● Task instructions:
Give all of the data again exactly as written, omitting every image.

● Exercise data:
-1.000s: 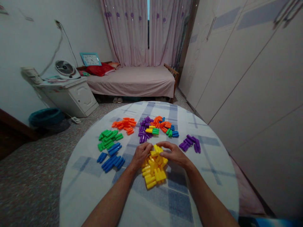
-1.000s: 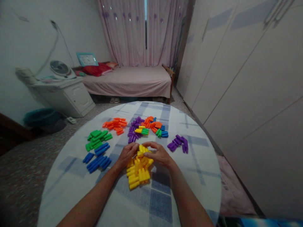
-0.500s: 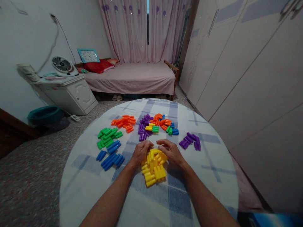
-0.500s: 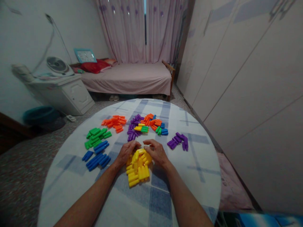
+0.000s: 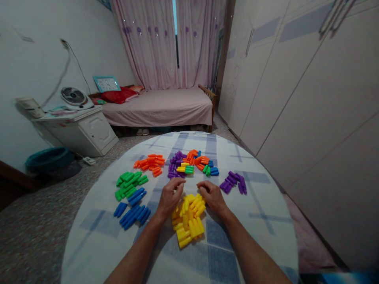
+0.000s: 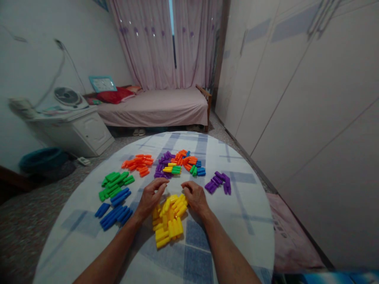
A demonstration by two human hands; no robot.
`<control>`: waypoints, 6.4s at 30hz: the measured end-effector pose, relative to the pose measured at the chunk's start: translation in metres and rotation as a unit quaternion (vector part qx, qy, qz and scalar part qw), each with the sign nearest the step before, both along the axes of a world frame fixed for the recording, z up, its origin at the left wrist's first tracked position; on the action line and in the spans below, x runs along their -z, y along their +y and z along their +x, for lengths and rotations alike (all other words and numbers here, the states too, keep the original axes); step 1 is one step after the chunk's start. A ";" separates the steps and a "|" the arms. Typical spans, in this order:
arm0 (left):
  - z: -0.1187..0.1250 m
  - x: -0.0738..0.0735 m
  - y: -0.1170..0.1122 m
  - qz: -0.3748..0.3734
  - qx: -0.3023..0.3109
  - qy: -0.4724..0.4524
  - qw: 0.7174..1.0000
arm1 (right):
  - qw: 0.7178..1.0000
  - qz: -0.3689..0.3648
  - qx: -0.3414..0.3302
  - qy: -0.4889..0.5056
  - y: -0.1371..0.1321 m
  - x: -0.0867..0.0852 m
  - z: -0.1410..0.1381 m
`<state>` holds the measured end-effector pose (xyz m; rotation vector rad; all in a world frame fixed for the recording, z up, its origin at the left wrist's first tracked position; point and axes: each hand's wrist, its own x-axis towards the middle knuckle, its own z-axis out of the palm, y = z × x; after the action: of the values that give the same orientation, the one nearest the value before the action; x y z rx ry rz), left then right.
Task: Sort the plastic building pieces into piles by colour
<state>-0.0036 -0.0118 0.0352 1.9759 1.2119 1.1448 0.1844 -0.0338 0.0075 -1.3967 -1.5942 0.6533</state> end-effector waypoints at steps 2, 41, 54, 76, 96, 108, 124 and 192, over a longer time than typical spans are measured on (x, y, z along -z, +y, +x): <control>0.002 -0.004 0.008 0.043 -0.008 0.036 0.998 | 1.000 -0.001 0.001 0.002 0.000 0.000 0.001; -0.043 -0.021 -0.071 -0.281 -0.024 -0.128 0.951 | 1.000 -0.011 -0.016 -0.010 0.001 0.002 0.004; -0.039 0.006 -0.092 -0.118 -0.017 0.050 0.992 | 1.000 -0.015 -0.014 -0.007 0.001 0.002 0.004; 0.010 -0.020 0.053 0.121 -0.056 0.187 0.973 | 1.000 0.001 -0.017 0.004 0.001 0.002 0.003; 0.026 -0.002 0.093 0.097 -0.108 0.321 0.936 | 1.000 -0.003 -0.012 0.016 0.001 0.000 0.002; 0.013 -0.002 0.080 -0.010 -0.113 0.049 0.992 | 1.000 -0.002 -0.016 0.007 0.001 0.001 0.003; 0.009 -0.014 0.040 -0.183 0.115 -0.086 0.972 | 0.993 -0.014 -0.007 0.115 0.003 0.002 -0.001; -0.064 -0.008 -0.050 -0.223 0.059 -0.021 0.973 | 0.984 -0.059 -0.055 0.159 0.004 0.009 0.002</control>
<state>-0.0675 -0.0619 0.0434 1.6485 1.1891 0.7676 0.1862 -0.0294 -0.0012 -1.2230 -1.4020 0.9983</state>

● Task solution:
-1.000s: 
-1.000s: 
-0.500s: 
-0.500s: 
+0.000s: 
+0.000s: 
A demonstration by two human hands; no robot.
`<control>`: waypoints, 6.4s at 30hz: the measured end-effector pose, relative to the pose measured at the chunk's start: translation in metres and rotation as a unit quaternion (vector part qx, qy, qz and scalar part qw), each with the sign nearest the step before, both along the axes of a world frame fixed for the recording, z up, its origin at the left wrist's first tracked position; on the action line and in the spans below, x runs along their -z, y along their +y and z along their +x, for lengths and rotations alike (all other words and numbers here, the states too, keep the original axes); step 1 is one step after the chunk's start. A ";" separates the steps and a "|" the arms. Typical spans, in this order:
arm0 (left):
  - z: -0.1187..0.1250 m
  - x: -0.0738..0.0735 m
  - y: -0.1170..0.1122 m
  - qz: -0.3748..0.3734
  - qx: -0.3023..0.3109
  - qy: -0.4724..0.4524
  - qw: 0.7174..1.0000
arm1 (right):
  - qw: 0.7178..1.0000
  - qz: -0.3689..0.3648
  - qx: -0.3414..0.3302
  - qy: -0.4889..0.5056
  - y: -0.1371..0.1321 m
  - x: -0.0867..0.0852 m
  - z: -0.1410..0.1381 m
`<state>` holds the measured end-effector pose (xyz m; rotation vector rad; all in a world frame fixed for the recording, z up, its origin at the left wrist's first tracked position; point and axes: each hand's wrist, its own x-axis towards the middle knuckle, its own z-axis out of the palm, y = z × x; after the action: of the values that give the same orientation, the one nearest the value before the action; x y z rx ry rz), left then right.
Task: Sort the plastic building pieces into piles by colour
<state>-0.0036 -0.0118 0.0352 1.9759 1.2119 1.1448 0.1844 -0.0338 0.0075 -1.3967 -1.5942 0.6533</state> end-effector waypoints at steps 2, 41, 54, 76, 96, 108, 124 and 192, over a longer time than typical spans are measured on (x, y, z along -z, +y, +x): <control>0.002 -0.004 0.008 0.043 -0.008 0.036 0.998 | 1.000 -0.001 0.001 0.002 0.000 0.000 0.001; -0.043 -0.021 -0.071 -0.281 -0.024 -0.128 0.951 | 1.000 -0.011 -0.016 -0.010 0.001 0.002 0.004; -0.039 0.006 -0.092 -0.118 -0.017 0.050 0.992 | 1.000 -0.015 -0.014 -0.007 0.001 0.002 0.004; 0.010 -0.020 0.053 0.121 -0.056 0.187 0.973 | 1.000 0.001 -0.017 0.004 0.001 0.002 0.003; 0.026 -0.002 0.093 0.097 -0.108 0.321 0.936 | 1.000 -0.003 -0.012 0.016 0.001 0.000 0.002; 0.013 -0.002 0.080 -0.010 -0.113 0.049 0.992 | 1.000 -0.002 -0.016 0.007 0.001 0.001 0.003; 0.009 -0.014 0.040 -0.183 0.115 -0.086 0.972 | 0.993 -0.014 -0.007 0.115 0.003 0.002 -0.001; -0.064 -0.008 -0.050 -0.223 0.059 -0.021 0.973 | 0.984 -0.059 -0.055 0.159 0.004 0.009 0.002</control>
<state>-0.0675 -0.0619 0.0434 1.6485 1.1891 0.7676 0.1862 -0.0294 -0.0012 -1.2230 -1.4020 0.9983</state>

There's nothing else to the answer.